WORK INSTRUCTIONS: Go through the listing beneath and show each line containing the string "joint".

:: INFORMATION SUPPLIED

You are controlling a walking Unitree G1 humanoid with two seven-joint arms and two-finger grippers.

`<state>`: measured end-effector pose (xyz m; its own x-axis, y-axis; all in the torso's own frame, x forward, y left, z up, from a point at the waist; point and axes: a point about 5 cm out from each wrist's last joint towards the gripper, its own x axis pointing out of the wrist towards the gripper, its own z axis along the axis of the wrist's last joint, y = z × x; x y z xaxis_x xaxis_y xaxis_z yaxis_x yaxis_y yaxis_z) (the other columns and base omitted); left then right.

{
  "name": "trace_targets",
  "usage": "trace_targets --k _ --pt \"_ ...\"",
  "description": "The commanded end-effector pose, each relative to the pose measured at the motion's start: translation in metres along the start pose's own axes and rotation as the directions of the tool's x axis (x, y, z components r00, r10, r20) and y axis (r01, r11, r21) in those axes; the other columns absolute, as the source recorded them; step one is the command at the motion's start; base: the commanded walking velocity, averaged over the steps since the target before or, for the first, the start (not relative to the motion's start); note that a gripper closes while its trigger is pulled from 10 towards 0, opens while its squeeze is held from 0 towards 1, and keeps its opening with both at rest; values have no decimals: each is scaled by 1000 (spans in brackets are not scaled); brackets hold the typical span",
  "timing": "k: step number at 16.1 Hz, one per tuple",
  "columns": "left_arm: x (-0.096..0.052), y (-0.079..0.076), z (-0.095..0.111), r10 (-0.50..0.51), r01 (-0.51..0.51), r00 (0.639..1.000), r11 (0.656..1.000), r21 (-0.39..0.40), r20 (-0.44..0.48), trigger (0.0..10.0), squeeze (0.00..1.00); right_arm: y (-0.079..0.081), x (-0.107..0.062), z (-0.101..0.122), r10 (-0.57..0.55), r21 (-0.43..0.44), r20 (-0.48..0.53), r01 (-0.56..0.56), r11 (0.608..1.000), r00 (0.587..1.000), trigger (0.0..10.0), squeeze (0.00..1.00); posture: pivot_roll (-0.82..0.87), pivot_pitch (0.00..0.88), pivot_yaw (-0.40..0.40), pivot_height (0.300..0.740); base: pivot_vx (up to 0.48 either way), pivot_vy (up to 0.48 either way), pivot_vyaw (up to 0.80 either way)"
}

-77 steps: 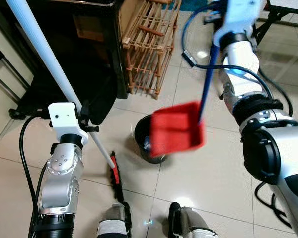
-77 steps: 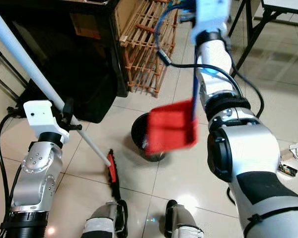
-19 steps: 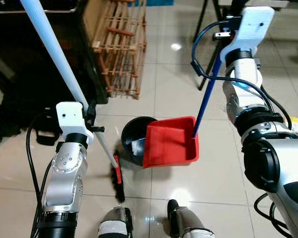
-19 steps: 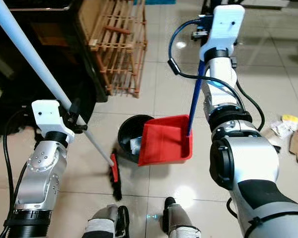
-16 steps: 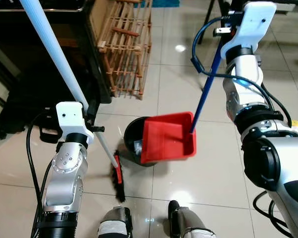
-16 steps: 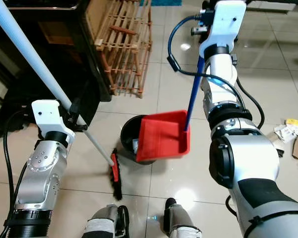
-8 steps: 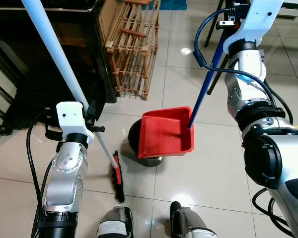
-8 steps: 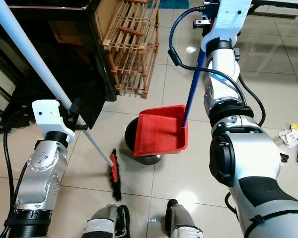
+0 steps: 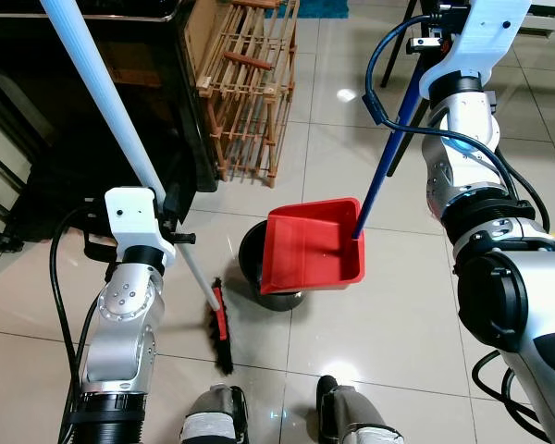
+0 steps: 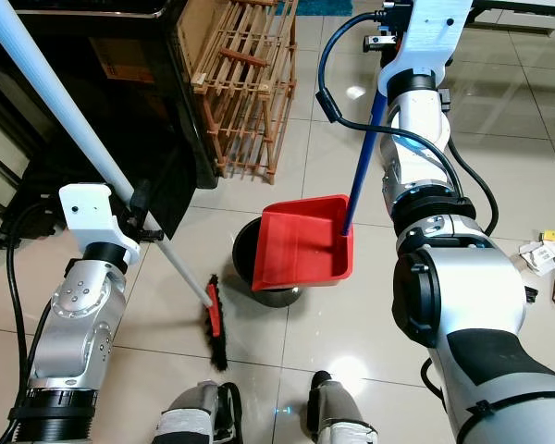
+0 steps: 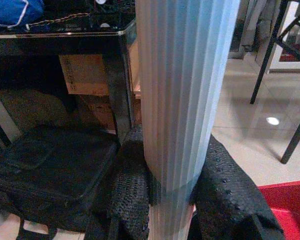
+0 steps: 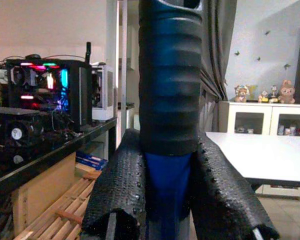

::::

TASK RESULT:
You are controlling a walking Unitree G1 humanoid with two seven-joint arms and two-finger grippers.
`<state>`: measured end-effector pose (xyz m; its own x-axis, y-axis; all in the torso's own frame, x forward, y left, z up, from a point at the waist; point and axes: a point about 5 cm out from each wrist's last joint towards the gripper, its own x axis pointing out of the wrist towards the gripper, its own z axis along the axis of the wrist's last joint, y = z × x; x y z xaxis_x xaxis_y xaxis_z yaxis_x yaxis_y yaxis_z) (the other columns and base omitted); left then right.

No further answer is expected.